Output the data below in full, byte for byte. Nothing may differ.

»»

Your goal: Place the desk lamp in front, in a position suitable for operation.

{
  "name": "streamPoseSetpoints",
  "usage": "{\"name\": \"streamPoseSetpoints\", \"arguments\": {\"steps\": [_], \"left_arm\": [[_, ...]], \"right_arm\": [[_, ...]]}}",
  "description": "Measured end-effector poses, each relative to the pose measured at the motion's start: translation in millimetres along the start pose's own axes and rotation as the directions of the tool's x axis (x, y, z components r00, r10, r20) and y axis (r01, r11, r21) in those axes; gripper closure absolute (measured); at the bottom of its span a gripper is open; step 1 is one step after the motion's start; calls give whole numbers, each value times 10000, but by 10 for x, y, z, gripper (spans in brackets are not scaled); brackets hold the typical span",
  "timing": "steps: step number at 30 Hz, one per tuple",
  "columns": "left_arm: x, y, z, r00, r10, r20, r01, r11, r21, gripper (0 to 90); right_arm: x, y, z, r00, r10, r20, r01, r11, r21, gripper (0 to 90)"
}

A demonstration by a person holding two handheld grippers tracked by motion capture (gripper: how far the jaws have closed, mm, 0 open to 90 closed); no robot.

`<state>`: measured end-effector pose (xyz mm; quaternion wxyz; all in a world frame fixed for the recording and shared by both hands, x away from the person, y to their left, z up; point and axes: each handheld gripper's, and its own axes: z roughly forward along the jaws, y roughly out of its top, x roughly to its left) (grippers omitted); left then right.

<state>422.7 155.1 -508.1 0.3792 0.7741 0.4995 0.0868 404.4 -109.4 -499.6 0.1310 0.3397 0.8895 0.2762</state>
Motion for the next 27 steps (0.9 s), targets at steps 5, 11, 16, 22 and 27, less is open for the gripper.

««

Exercise answer>
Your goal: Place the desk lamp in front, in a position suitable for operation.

{
  "name": "streamPoseSetpoints",
  "usage": "{\"name\": \"streamPoseSetpoints\", \"arguments\": {\"steps\": [_], \"left_arm\": [[_, ...]], \"right_arm\": [[_, ...]]}}",
  "description": "Measured end-effector poses, each relative to the pose measured at the motion's start: translation in millimetres along the start pose's own axes and rotation as the directions of the tool's x axis (x, y, z components r00, r10, r20) and y axis (r01, r11, r21) in those axes; gripper closure absolute (measured); at the bottom of its span a gripper is open; step 1 is one step after the motion's start; calls give whole numbers, each value times 10000, but by 10 for x, y, z, gripper (spans in brackets are not scaled); brackets hold the typical span",
  "timing": "steps: step number at 30 Hz, one per tuple",
  "columns": "left_arm: x, y, z, r00, r10, r20, r01, r11, r21, gripper (0 to 90); right_arm: x, y, z, r00, r10, r20, r01, r11, r21, gripper (0 to 90)"
}

A demonstration by a person holding two handheld grippers tracked by motion capture (gripper: how far the jaws have closed, mm, 0 open to 90 closed); no robot.

`<state>`: measured end-effector pose (xyz mm; quaternion wxyz; all in a world frame fixed for the recording and shared by both hands, x away from the person, y to their left, z up; point and axes: each handheld gripper's, and its own axes: z roughly forward along the jaws, y roughly out of its top, x roughly to its left) (grippers omitted); left then right.

<state>422.7 155.1 -508.1 0.3792 0.7741 0.4995 0.0868 404.4 -109.4 -499.6 0.1310 0.3397 0.8895 0.2762</state>
Motion for the next 27 steps (0.9 s), targets at steps 5, 11, 16, 22 and 27, less is open for the gripper.

With this, the answer is finished.